• **Task to complete**:
Only part of the listing is needed, namely the lines from its start through the line with "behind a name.", and they should be retyped exactly.

• **Data for the task**:
────────────────────────────────────────

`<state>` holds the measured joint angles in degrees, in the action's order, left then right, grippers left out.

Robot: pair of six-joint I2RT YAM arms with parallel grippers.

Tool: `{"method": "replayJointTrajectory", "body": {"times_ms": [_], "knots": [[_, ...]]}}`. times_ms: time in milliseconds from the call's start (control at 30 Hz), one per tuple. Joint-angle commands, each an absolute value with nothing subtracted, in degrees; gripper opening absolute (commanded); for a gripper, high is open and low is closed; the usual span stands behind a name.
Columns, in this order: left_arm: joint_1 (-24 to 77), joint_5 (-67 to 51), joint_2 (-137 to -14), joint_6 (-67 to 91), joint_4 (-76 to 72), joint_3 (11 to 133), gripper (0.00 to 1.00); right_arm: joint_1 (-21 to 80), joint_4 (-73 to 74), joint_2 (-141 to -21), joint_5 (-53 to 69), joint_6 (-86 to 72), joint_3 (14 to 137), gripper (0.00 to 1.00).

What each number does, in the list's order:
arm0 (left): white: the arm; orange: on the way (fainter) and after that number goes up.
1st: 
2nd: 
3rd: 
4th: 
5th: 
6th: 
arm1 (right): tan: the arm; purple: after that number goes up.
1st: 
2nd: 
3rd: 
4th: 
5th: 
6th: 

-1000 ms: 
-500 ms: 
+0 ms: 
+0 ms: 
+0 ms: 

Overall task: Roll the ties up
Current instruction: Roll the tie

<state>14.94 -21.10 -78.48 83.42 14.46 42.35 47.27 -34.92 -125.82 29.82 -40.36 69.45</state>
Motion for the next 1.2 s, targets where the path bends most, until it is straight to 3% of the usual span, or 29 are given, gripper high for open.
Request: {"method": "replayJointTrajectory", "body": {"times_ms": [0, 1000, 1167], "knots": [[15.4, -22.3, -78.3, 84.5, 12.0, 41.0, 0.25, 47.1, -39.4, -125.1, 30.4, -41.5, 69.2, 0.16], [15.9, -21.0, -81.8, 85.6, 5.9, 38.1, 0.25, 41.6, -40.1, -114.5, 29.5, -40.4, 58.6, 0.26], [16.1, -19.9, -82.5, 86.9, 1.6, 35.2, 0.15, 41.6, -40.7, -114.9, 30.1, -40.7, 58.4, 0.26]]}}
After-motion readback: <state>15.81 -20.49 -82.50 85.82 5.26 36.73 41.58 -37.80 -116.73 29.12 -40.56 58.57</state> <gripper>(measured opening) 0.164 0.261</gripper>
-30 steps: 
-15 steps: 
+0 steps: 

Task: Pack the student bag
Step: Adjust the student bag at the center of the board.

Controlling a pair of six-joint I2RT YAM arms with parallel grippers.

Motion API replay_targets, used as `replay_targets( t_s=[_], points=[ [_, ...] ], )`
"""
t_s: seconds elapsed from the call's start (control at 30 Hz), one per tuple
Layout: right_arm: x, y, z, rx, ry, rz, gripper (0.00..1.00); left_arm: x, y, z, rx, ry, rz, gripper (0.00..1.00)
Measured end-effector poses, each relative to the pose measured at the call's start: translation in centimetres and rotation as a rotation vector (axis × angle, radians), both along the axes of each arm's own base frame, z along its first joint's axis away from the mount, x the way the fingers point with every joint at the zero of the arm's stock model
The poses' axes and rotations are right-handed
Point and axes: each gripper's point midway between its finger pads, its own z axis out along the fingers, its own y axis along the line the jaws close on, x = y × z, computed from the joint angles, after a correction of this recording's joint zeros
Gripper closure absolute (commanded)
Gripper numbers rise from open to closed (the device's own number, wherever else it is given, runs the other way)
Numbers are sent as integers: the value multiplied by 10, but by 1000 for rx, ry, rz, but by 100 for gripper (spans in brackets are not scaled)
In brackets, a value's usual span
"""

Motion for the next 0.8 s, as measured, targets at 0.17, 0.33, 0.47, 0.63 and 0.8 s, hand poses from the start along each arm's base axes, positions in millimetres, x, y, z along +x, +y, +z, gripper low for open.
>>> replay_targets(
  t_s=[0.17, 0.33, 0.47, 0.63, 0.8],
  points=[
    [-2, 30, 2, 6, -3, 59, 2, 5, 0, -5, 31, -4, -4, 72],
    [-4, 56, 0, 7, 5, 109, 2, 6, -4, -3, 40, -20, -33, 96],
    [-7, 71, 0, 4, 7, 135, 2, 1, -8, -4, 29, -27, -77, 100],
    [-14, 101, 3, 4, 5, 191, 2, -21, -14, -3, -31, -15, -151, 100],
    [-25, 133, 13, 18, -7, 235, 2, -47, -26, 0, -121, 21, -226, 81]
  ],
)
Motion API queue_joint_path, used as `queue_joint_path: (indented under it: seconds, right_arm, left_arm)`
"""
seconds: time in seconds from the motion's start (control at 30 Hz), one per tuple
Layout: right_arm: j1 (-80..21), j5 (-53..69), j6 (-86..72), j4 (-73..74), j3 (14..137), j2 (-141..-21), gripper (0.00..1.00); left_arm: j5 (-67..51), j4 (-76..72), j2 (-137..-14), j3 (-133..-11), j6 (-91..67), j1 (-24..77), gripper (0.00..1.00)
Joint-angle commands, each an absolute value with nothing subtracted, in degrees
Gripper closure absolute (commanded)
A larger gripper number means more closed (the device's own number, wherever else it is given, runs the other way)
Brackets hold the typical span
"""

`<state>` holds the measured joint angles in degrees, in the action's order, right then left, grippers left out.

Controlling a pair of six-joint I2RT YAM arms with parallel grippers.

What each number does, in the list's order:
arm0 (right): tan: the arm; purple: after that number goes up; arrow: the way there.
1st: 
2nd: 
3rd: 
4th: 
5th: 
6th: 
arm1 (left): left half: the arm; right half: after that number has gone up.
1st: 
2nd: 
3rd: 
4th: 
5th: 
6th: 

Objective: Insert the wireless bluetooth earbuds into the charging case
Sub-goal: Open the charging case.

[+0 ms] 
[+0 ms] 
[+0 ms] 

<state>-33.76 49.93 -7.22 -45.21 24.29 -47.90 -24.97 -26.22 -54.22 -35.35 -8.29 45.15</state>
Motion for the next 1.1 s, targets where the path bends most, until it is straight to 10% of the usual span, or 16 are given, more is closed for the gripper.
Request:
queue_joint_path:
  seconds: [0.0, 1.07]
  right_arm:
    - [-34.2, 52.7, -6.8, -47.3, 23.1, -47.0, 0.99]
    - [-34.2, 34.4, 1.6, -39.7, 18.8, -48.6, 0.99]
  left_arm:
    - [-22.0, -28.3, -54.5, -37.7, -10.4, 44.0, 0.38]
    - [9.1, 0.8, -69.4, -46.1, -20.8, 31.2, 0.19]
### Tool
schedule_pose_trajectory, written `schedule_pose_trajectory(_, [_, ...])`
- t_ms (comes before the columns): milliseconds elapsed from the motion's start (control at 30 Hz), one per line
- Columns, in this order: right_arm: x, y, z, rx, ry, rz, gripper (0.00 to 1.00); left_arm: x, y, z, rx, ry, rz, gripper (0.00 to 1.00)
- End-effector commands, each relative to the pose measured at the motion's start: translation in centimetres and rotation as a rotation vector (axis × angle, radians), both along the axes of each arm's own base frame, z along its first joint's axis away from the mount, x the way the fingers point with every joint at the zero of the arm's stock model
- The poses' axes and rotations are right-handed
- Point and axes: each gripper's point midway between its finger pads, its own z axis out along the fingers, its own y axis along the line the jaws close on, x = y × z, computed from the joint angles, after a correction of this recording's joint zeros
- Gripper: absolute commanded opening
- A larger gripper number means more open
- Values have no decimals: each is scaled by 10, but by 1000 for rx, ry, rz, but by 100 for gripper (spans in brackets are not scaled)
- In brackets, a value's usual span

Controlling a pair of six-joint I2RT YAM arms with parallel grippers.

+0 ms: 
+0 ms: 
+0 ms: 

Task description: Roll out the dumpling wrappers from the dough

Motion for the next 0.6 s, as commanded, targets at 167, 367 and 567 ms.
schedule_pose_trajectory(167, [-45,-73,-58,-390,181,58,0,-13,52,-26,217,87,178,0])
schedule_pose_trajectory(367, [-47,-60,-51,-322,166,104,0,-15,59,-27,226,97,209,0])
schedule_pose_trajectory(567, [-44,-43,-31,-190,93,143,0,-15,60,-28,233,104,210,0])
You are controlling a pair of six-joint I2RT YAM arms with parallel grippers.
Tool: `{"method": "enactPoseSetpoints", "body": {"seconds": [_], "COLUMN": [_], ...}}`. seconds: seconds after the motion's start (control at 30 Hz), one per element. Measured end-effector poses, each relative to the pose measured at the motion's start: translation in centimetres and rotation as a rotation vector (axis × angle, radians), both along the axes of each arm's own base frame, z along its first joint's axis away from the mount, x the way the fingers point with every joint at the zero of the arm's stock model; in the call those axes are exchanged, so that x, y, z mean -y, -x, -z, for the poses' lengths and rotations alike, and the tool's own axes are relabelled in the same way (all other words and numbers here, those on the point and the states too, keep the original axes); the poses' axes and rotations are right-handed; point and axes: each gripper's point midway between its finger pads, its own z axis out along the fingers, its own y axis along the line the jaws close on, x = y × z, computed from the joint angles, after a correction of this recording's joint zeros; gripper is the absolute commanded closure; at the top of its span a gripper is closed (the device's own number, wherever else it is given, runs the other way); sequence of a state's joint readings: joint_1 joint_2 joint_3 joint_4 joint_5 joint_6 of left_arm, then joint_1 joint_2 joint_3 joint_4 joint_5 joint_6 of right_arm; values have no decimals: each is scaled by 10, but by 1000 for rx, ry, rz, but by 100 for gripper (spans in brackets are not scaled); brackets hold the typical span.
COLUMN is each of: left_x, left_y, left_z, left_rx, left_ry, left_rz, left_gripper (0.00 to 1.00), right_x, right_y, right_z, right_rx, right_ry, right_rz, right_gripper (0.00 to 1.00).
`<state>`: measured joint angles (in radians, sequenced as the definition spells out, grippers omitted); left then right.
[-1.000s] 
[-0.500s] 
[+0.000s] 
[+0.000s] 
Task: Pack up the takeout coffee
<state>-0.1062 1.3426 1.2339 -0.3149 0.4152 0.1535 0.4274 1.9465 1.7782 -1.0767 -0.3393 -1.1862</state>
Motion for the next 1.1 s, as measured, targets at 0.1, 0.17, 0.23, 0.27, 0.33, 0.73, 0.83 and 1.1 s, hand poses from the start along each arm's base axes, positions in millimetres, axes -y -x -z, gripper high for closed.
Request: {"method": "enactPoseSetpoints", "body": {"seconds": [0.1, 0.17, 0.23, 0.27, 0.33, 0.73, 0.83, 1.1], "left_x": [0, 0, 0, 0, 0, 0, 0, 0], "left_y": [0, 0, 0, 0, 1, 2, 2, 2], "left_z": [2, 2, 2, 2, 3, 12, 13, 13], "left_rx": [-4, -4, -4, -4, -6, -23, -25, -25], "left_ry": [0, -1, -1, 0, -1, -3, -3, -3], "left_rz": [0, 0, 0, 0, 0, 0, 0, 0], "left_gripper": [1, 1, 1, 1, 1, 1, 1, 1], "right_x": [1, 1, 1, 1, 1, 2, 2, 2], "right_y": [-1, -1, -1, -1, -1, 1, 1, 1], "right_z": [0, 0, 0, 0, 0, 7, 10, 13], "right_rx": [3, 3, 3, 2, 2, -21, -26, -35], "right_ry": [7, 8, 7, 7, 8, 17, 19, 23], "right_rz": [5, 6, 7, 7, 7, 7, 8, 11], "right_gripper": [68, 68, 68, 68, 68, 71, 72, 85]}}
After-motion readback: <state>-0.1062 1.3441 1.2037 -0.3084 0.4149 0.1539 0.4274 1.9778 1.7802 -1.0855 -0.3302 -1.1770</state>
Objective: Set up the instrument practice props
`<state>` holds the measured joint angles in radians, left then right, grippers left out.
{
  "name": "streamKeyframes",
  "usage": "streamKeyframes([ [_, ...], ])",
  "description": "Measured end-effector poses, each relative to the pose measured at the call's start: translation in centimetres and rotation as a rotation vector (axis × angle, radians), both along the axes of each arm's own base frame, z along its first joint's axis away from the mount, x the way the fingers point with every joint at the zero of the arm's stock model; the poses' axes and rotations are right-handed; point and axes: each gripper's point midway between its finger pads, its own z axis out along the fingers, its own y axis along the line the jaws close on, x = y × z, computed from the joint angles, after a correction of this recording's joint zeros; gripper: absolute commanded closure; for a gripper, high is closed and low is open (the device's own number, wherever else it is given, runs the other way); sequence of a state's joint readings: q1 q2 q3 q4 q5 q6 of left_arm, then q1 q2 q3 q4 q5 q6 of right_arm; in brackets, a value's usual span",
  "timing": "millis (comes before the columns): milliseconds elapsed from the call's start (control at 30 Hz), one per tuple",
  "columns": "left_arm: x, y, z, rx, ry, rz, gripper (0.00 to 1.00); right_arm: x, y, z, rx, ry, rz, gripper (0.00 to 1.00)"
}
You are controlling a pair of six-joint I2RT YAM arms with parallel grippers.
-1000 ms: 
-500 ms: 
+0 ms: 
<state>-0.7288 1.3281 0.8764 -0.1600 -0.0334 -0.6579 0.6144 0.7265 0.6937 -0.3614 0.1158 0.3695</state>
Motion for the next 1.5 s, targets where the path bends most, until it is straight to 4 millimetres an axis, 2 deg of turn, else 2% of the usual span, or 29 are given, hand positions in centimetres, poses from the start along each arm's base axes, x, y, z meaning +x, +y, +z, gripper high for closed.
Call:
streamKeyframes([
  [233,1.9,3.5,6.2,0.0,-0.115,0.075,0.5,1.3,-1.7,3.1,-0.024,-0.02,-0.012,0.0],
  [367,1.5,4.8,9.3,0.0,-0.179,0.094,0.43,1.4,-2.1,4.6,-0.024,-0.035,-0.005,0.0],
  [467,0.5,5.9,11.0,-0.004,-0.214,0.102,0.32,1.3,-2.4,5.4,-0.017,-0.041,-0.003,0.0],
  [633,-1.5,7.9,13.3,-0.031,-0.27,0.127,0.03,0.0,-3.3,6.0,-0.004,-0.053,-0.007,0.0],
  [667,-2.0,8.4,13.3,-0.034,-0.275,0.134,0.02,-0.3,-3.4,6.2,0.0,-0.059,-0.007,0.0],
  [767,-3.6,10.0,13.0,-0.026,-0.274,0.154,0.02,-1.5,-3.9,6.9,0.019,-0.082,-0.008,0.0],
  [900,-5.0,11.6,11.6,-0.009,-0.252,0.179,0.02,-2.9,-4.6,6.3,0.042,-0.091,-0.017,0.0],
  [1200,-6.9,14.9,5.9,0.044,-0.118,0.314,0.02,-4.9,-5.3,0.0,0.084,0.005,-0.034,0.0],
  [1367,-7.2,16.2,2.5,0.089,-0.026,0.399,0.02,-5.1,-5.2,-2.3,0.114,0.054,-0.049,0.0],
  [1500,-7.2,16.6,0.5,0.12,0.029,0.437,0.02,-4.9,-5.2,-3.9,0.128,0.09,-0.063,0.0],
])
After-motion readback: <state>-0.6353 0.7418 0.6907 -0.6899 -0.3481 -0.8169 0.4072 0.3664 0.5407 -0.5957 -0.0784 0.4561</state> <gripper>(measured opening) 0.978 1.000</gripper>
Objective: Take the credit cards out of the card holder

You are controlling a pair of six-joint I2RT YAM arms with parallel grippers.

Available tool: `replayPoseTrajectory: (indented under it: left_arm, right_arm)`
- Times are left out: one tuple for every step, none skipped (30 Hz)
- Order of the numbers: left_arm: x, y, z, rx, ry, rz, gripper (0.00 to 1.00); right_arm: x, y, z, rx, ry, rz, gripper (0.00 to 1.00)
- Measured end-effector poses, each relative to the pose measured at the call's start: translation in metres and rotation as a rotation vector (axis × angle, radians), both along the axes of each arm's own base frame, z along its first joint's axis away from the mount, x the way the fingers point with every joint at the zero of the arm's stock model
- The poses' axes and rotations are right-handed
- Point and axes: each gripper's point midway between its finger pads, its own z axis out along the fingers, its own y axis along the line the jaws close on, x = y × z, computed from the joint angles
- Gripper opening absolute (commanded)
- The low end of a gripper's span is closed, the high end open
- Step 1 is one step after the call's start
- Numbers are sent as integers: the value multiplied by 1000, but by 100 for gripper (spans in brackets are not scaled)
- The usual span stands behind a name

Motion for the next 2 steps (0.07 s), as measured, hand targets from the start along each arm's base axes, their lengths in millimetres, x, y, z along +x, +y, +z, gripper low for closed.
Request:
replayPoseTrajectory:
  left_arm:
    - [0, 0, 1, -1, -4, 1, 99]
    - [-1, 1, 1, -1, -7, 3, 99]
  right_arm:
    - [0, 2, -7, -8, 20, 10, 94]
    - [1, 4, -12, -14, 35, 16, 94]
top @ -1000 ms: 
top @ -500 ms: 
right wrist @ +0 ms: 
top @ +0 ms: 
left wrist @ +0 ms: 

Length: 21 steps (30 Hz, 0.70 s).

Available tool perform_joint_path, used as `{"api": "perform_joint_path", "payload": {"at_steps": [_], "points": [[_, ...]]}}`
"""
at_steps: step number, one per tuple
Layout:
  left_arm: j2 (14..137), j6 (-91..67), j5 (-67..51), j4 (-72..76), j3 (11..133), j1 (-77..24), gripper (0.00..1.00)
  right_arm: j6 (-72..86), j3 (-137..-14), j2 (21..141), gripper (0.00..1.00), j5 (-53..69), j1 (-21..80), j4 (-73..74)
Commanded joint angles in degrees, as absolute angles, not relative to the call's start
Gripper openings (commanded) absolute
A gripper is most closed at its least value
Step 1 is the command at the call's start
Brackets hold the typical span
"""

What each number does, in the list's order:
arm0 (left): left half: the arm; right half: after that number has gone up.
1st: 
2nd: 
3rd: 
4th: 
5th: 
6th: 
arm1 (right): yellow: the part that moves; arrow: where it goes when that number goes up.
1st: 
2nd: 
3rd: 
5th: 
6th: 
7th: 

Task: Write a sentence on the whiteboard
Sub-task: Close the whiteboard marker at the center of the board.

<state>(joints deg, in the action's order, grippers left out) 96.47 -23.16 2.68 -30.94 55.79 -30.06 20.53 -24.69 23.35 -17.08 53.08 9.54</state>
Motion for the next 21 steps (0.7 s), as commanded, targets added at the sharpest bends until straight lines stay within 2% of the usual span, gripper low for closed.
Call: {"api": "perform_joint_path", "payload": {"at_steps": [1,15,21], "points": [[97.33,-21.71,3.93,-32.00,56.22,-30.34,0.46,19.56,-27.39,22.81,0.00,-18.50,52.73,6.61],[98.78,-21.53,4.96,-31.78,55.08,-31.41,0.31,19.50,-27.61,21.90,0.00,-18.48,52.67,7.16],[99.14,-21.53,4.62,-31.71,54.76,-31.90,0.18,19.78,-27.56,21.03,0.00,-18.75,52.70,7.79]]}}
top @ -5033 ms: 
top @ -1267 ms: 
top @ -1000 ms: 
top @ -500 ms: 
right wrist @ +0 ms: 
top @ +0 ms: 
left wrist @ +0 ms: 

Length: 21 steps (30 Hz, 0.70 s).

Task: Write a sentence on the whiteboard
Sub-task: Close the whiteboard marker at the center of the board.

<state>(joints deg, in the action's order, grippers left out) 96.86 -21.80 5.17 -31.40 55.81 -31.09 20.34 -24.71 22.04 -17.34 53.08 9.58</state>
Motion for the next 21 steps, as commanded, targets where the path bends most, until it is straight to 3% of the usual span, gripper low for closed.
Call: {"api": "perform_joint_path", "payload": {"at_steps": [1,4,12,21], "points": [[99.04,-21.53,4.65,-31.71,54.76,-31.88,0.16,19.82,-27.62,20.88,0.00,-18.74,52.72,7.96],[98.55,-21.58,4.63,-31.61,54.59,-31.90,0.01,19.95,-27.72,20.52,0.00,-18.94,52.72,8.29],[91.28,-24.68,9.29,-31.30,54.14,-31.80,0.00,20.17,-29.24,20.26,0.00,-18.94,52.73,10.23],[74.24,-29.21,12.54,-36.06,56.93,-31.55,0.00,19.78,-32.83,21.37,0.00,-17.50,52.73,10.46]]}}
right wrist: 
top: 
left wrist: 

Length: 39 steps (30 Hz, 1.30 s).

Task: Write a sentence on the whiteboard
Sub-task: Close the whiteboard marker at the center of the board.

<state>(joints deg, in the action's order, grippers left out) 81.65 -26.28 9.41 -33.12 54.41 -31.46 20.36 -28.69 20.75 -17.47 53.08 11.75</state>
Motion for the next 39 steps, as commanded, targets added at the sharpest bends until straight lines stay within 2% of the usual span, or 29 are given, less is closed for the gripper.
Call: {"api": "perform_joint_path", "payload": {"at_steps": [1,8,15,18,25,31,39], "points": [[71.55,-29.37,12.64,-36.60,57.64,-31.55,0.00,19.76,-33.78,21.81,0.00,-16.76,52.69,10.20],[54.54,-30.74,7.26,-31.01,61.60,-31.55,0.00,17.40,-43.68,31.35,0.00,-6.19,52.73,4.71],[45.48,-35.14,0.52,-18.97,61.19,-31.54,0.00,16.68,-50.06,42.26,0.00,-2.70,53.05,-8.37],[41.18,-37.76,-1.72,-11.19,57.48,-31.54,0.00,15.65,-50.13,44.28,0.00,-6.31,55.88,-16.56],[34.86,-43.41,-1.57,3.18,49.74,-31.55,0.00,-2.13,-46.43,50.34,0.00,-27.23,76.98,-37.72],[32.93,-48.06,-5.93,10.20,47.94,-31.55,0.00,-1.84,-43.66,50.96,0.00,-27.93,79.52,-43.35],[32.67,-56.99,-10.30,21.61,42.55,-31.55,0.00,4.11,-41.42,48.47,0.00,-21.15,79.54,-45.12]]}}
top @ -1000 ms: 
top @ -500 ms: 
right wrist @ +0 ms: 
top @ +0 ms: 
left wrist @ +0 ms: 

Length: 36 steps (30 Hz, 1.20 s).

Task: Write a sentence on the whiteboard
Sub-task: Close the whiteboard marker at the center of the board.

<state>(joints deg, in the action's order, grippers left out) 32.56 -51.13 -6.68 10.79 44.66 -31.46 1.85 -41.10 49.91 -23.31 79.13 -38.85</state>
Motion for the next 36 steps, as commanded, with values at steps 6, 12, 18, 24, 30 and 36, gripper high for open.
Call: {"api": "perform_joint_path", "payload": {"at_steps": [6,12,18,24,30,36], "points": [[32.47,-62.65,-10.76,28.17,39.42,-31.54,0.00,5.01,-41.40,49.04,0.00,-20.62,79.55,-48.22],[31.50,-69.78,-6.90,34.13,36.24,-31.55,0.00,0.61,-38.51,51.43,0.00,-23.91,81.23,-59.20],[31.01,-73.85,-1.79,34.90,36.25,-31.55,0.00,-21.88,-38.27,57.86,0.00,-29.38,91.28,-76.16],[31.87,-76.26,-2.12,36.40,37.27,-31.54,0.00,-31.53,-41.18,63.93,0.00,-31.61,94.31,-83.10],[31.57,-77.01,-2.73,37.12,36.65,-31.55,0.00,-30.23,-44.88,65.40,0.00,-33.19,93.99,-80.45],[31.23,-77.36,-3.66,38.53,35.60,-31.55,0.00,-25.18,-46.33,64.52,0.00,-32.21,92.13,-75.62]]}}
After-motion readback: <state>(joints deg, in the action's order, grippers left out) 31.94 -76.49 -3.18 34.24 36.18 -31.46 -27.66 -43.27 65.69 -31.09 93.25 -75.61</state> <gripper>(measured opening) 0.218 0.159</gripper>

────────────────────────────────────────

• **Output of the task**:
`<state>` holds the measured joint angles in degrees, in the action's order, left then right, grippers left out.

Robot: pair of six-joint I2RT YAM arms with parallel grippers.

Tool: `{"method": "replayJointTrajectory", "body": {"times_ms": [_], "knots": [[_, ...]]}}`. times_ms: time in milliseconds from the call's start (control at 30 Hz), one per tuple. Joint-angle commands, each an absolute value with nothing subtracted, in degrees; gripper opening absolute (commanded); for a gripper, high is open and low is closed; the usual span stands behind a name.

The given output is complete.